[PODCAST] US Open Rundown 5th November 2021
- European bourses are firmer after a directionless open, amid a grinding bid throughout the session with US futures following suit; ES +0.3
- US House is to meet at 12:00GMT/08:00EDT to debate the procedural “rule” to put the social spending bill on the floor; hoping to debate & vote today
- The DXY remains bid and is in proximity to the current YTD peak of 94.563 with peers subdued and GBP still reeling post-BoE
- Core debt diverges with EGBs firmer and driven by Gilts as rate pricing unwinds while USTs are flat pre-NFP
- Looking ahead, highlights include US and Canadian Labour Market Reports, ECB's de Guindos, Panetta, BoE's Pill, Ramsden & Tenreyro
- Earnings: Johnson Controls, DISH, Goodyear
CORONAVIRUS UPDATE
US FDA declined EUA for NRx Pharmaceuticals' (NRXP) Zyesami for patients with critical COVID-19 respiratory failure due to insufficient data of known and potential benefits and risks. (Newswires)
Increasing COVID-19 infections in Europe are reportedly alarming health officials and have led to fears that a new wave of the pandemic could sweep over the region this winter. (FT)
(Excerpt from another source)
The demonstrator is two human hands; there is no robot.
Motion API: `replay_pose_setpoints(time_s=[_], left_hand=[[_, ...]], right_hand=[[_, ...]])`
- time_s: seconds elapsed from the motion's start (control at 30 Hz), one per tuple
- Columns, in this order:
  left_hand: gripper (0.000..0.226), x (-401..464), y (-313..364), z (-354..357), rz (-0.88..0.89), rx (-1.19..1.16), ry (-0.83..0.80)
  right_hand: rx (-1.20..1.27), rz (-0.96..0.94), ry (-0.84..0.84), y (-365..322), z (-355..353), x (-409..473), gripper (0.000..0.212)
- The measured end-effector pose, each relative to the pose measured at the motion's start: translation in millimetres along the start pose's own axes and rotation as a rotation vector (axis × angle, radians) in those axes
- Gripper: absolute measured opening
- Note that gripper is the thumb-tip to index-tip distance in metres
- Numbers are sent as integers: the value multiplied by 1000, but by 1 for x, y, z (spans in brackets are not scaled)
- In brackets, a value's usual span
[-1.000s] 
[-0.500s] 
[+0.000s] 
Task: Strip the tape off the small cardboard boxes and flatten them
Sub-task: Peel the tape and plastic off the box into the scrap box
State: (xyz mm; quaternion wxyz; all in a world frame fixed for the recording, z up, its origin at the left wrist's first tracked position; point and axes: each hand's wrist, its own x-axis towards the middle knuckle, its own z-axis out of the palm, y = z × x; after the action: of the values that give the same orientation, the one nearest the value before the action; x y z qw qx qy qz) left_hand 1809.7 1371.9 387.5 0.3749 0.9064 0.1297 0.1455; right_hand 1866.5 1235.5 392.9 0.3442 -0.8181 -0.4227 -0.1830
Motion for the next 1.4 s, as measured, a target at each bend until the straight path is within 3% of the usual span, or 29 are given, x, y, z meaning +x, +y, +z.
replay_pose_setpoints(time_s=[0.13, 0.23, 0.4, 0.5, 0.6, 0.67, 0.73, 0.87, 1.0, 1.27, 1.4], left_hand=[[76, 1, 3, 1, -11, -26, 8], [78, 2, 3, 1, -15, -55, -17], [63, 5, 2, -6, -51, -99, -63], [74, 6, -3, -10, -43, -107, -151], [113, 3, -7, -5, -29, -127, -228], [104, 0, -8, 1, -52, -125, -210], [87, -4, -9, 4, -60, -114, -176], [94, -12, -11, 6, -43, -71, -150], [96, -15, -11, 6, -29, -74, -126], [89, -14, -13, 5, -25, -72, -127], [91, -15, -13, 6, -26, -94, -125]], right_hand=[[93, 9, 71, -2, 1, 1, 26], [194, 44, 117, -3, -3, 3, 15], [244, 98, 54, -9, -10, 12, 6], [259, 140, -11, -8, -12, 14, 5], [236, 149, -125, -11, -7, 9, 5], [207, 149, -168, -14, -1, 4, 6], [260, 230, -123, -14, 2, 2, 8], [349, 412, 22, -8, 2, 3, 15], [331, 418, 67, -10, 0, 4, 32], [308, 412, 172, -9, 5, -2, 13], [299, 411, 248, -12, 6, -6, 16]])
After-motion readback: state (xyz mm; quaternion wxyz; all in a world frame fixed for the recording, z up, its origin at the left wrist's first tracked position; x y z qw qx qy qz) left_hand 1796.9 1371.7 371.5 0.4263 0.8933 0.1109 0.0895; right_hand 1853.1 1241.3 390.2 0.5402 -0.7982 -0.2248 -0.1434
South Korea purchases additional 30mln doses of the Pfizer (PFE) COVID-19 vaccine for use in 2022. (KDCA)
ASIA
Asian equity markets traded cautiously following a somewhat mixed handover from the US where the S&P 500 and Nasdaq extended on fresh record highs with outperformance in rate-sensitive stocks alongside the rally in global bonds. However, the DJIA lagged but with only marginal losses as attention shifted to the upcoming NFP jobs data, while Chinese developer default concerns provided headwinds in Asia after reports Kaisa Group missed a payment on its wealth management product. ASX 200 (+0.4%) was underpinned by strength in the mining-related sectors as gold producers benefitted from the recent advances in the precious metal which approached just shy of the USD 1800/oz level and with sentiment also helped by the continued dovish tone by the RBA in its quarterly Statement on Monetary Policy, although advances were capped amid losses in tech and with energy names suffering due to lower oil prices. Nikkei 225 (-0.6%) weakness was a function of recent adverse currency flows but with downside stemmed as participants digest a slew of earnings releases and reports the government is considering cash handouts of JPY 100k to under-18s. Hang Seng (-1.4%) and Shanghai Comp. (-1.0%) were both subdued with Hong Kong pressured by losses in the blue chip financial, tech and energy stocks and with property names also constrained by the missed Kaisa Group payment which the Shenzhen-based developer plans to repay in instalments. It was also reported that China told certain smaller banks to limit wealth products, although the losses in the mainland were cushioned after the PBoC upped its liquidity effort despite still resulting in a net daily drain. Finally, 10yr JGBs were higher following on from the gains in global counterparts which were spurred by the surprise BoE hold on rates and with the weakness in Japanese stocks also helping keep bond prices afloat, with price action also unfazed by the lack of purchases from the BoJ which were instead seeking to buy corporate bonds with 1yr-3yr maturities for Nov. 10th.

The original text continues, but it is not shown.